3. Background facts as presented by the appellants are as follows:
The respondents have their registered office outside the State of Orissa. They carry on business in tobacco and kendu leaves. They prepare bidi at factories situated in the State of West Bengal. The Corporation is a Government of Orissa Undertaking. Trade in Kendu leaves in the State of Orissa is a State monopoly and, therefore, is being transacted by the Corporation which sells processed and Phal kendu leaves by way of tender and auction every year. The writ petitioners had registered both under the West Bengal Sales Tax Act, 1994 (in short the 'West Bengal Act') and the Central Act.
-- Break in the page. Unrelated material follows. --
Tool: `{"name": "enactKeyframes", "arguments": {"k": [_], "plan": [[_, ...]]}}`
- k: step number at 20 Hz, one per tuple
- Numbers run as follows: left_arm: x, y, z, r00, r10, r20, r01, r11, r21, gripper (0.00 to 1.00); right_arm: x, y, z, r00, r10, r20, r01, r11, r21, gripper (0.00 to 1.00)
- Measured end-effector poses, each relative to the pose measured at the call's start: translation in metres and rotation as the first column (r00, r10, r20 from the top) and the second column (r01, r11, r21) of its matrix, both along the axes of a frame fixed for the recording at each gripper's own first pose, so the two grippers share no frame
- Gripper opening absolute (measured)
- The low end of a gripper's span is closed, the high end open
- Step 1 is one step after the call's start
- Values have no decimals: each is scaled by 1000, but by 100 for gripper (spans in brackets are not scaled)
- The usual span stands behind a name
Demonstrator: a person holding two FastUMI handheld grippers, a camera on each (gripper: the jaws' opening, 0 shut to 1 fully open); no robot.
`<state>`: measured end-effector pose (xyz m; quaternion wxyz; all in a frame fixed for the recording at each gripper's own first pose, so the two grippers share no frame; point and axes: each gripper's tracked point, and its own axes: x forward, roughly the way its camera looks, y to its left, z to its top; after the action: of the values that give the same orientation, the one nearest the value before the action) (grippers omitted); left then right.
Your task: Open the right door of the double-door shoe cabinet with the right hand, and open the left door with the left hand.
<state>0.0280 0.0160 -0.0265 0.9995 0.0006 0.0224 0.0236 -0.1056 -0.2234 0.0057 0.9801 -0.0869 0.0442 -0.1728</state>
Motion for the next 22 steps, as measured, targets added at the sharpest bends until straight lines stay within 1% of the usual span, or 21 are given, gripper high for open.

4. As usual, the Corporation issued tender notice for sale of processed and Phal kendu leaves for the year 2000-2001 and invited sealed tenders from purchasers duly registered with it. All the writ petitioners were registered purchasers with the Corporation and they submitted tenders which were duly accepted. They also entered into agreements with the Corporation. After the sale of kendu leaves and payment of the sale value, lifting orders were issued by the Corporation to its respective Divisional Managers permitting the purchasers to lift the goods. Thereafter, the concerned Divisional Forest Officer issued transport permit in the prescribed form on the basis of which the writ petitioners transported the kendu leaves to their places of business in the State of West Bengal. According to the writ petitioners the sale and purchase of kendu leaves are deemed to have taken place in course of inter-State trade because the sale/purchase had occasioned the movement of kendu leaves from the State of Orissa to the State of West Bengal and as such it is exigible to central sales tax under the Central Act and not local Act i.e. State Act. The plea was resisted by the State. According to it the levy of sales tax under the State Act was justified. To similar effect was the stand of the Corporation.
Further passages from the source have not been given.